2010-07-29 / Opinions

Book Review

The Prince of Frogtown By RICK BRAGG Reviewed by PEGGY BARNETT
Rick Bragg, who has written about his family in two popular books, All Over but the Shoutin’ and Ava’s Man, has now dealt with his father. He was a hard man to deal with during Rick’s childhood and young adulthood. Although he loved his wife and family, he was a hard drinker and fighter, admired by the men of his community for the latter, and by the women for his good looks.

“He lost his looks, drank his paychecks, wrecked his old cars, and stiffed the Tennessee Valley Electric until all they would give us was free dark. My mother lived in fear of him, and my older brother, more aware of what was going on than me, lived in pure loathing.”

It was only, as a man in his 40s, that Rick Bragg became a father himself, a stepfather of a young boy whose mother he loved. “But by the time I regained what sense I had, I was driving car pool next to a ten-year-old boy who, for reasons I may never truly understand, believes

hung the moon.”

It seems natural, as he gets to know “the boy,” as he calls him, that Rick takes another look at his own father.

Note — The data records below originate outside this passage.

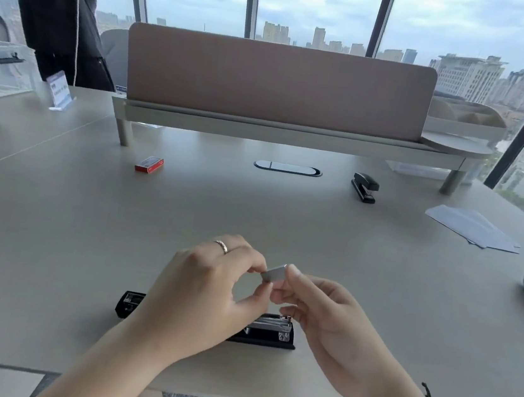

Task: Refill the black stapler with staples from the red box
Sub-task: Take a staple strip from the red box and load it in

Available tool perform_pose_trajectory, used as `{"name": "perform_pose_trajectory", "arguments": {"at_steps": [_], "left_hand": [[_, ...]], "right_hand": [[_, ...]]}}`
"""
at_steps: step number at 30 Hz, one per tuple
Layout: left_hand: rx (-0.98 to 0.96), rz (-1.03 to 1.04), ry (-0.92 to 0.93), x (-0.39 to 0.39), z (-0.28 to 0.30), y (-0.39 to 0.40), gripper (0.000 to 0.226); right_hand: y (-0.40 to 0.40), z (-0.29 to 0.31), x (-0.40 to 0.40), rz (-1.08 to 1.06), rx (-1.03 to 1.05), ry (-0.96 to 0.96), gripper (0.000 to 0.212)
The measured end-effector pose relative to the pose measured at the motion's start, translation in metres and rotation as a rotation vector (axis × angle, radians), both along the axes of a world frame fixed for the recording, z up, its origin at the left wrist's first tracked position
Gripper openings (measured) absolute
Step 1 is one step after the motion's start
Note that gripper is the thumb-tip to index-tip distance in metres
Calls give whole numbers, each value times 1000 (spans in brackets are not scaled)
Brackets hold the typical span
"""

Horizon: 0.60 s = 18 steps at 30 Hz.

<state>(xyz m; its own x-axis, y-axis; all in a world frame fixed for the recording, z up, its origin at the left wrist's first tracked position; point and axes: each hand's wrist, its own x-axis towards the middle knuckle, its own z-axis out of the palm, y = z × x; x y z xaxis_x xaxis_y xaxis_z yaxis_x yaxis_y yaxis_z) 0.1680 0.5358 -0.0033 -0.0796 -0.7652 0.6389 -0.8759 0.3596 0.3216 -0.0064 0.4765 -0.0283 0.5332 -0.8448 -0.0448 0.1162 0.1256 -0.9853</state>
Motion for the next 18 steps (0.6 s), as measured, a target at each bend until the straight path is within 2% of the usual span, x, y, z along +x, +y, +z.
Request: {"name": "perform_pose_trajectory", "arguments": {"at_steps": [4, 9, 13, 18], "left_hand": [[107, -38, -28, 4, 1, 1, 9], [264, -59, -90, 12, -3, 2, 16], [320, -54, -106, 16, -8, 0, 16], [399, -39, -138, 20, -14, -4, 20]], "right_hand": [[0, 2, -6, -92, -167, 116, 33], [-2, -4, -18, -65, -564, 418, 26], [1, -13, -15, -41, -603, 522, 16], [0, -17, -13, -33, -637, 572, 30]]}}
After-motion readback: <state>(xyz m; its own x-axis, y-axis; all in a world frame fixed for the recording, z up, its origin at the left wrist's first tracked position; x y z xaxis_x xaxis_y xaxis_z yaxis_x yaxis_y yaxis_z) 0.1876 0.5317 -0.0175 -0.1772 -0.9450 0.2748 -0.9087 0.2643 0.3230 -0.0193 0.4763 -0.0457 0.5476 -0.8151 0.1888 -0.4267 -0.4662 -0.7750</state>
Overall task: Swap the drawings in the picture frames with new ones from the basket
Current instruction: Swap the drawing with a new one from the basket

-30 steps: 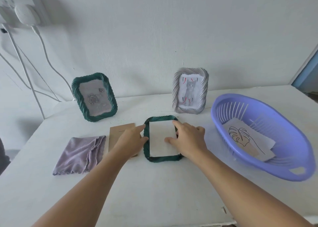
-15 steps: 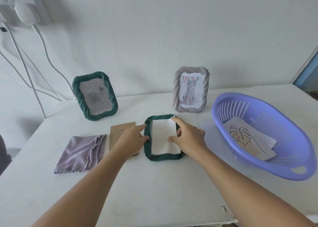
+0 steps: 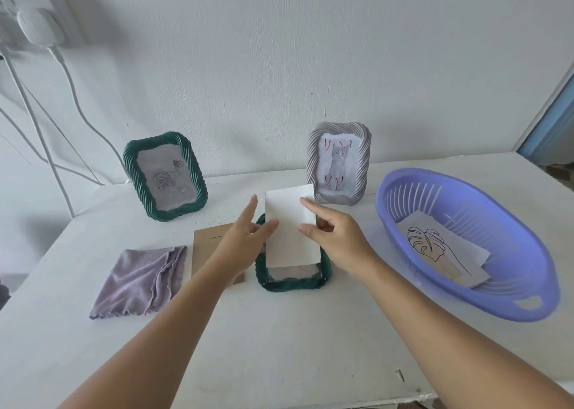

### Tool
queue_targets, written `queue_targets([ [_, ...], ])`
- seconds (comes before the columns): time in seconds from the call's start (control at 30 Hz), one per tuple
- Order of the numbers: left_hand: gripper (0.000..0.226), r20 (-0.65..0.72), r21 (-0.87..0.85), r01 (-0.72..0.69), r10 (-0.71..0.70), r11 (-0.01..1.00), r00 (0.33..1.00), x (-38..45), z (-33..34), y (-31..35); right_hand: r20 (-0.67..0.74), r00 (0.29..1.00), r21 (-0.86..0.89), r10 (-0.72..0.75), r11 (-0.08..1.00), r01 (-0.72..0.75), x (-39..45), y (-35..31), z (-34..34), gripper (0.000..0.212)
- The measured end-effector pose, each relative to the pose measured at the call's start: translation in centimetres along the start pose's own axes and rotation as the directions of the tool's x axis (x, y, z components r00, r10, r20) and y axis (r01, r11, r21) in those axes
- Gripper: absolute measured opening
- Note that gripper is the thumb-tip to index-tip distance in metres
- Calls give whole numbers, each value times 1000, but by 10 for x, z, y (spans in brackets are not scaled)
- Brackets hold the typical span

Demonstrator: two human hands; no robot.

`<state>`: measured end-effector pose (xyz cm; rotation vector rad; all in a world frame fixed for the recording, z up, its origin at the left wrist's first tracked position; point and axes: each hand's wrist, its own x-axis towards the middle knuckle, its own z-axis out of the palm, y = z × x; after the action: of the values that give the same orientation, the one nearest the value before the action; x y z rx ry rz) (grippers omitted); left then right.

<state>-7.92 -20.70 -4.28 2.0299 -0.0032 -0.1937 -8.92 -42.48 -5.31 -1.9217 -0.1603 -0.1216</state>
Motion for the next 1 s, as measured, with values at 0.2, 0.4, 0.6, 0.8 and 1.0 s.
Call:
queue_targets([
  [0.2,88,102,-287,-36,68,957,992,-1,5,11,32,999,-1,14,1000,-14,-4,-6,-6,55],
  [0.4,86,25,-217,-114,122,970,992,-1,11,9,-39,992,-448,-118,890,89,-13,-21,-16,64],
  [0.6,85,25,-162,-139,145,977,989,4,29,15,-108,960,-732,-260,674,100,-20,-41,-53,62],
  [0.8,86,70,-68,-124,128,990,989,8,64,35,-143,988,-787,64,598,-153,-37,-36,-99,73],
  [1.0,84,105,4,-86,86,996,991,13,101,53,-129,967,-691,218,680,-245,-50,-23,-120,78],
])
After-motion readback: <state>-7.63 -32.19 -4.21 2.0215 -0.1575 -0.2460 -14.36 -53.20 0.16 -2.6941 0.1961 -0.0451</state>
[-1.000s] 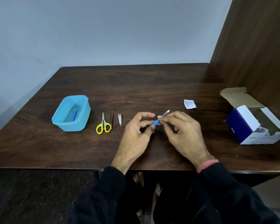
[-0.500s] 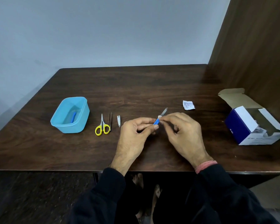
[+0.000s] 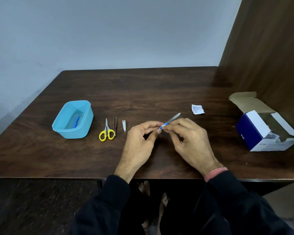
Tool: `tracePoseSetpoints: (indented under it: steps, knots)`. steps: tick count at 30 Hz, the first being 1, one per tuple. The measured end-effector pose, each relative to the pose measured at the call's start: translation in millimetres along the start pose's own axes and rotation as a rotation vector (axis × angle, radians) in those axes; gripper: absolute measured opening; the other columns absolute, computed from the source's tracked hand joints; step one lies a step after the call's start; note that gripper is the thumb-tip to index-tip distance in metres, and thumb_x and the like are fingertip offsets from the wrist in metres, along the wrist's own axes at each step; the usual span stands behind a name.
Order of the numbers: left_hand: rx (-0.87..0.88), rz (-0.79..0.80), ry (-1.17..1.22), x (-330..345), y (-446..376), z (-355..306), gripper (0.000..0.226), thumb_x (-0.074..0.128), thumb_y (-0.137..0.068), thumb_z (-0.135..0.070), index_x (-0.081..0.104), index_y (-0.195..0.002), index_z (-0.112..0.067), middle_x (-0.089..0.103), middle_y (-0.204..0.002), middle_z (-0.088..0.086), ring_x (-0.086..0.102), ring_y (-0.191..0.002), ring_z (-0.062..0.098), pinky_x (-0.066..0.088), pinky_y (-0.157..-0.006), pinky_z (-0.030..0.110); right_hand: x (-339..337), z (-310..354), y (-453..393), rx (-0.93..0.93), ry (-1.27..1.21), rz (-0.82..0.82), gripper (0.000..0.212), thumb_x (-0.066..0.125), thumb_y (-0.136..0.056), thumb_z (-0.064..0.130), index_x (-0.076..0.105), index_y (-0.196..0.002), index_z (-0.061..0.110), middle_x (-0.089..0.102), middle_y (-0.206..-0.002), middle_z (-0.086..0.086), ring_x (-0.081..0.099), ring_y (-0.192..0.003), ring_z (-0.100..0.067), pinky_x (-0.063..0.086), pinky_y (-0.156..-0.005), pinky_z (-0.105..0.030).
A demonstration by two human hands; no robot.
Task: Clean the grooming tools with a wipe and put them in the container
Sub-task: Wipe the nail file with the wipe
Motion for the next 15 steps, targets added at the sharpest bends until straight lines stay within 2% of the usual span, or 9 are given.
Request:
tracePoseSetpoints:
  steps: [2,6,10,13,15]
  knots:
    - [-0.008,0.004,0.015,0.4,-0.2,0.5,0.023,0.073,-0.108,-0.01,0.083,-0.122,-0.025,0.087,-0.107,-0.014,0.081,-0.106,0.004,0.06,-0.111,0.038,-1.5,-3.0,-1.1,0.043,0.02,-0.024,0.022,0.079,-0.101,0.009,0.085,-0.116,0.024,0.076,-0.109,0.012,0.068,-0.095,-0.014,0.061,-0.074,-0.04]
    - [-0.009,0.004,0.006,0.3,-0.3,1.9,0.023,0.073,-0.108,-0.009,0.084,-0.12,-0.025,0.087,-0.109,-0.014,0.081,-0.107,0.005,0.061,-0.11,0.039,-0.1,3.6,0.6,-0.033,0.016,0.004,0.021,0.077,-0.103,0.011,0.085,-0.117,0.024,0.076,-0.108,0.011,0.071,-0.097,-0.017,0.062,-0.074,-0.042]
    - [-0.006,0.005,0.009,1.4,-0.2,1.7,0.022,0.073,-0.108,-0.012,0.083,-0.121,-0.026,0.087,-0.107,-0.014,0.081,-0.104,0.006,0.062,-0.108,0.038,-3.4,2.7,-1.3,0.016,0.041,-0.024,0.022,0.078,-0.101,0.009,0.085,-0.115,0.025,0.075,-0.108,0.013,0.067,-0.094,-0.015,0.061,-0.072,-0.041]
    - [0.007,-0.013,-0.019,0.3,0.0,1.5,0.022,0.073,-0.108,-0.01,0.083,-0.119,-0.027,0.086,-0.108,-0.016,0.08,-0.109,0.002,0.061,-0.109,0.035,-1.0,4.7,-0.2,-0.031,0.032,0.02,0.029,0.078,-0.099,0.005,0.085,-0.117,0.027,0.074,-0.108,0.013,0.066,-0.095,-0.016,0.061,-0.073,-0.041]
    - [0.007,-0.007,-0.012,1.6,0.4,0.5,0.021,0.073,-0.108,-0.011,0.083,-0.119,-0.026,0.087,-0.105,-0.014,0.08,-0.108,0.003,0.061,-0.108,0.035,-4.1,-1.0,-2.4,0.029,0.035,-0.021,0.03,0.078,-0.098,0.003,0.085,-0.115,0.026,0.073,-0.107,0.013,0.066,-0.093,-0.017,0.06,-0.073,-0.042]
Point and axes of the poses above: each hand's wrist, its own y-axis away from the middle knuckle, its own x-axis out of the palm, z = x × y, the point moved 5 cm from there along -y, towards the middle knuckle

He also reminisces about himself: “I don’t know what kind of man I turned out to be, but I was good at being a boy.” He is also superlatively good at being a writer.

He writes of his ancestors and his grandparents, as well as the dirtpoor people he lived among, telling of the rural and small-town poverty and the dangers of the mill that kept many of them from starving, but killed and maimed. “But in this community of violence and suffering were some of the finest people who have ever lived, who scraped a few handfuls of flour into a paper bag, house by house, until a full bag could be delivered to a family whose provider was sick, shot, cut or hurt by the machines.”

In researching his father’s life, he interviewed his mother (who never stopped loving him), his brothers, and cousins and friends who remembered him with understanding. As he relates these stories, he intersperses tales of his growing relationship with his own boy. The account is full of humor and sorrow, and this writer’s attempt to tell about the relationships between fathers and sons is poignant and unforgettable.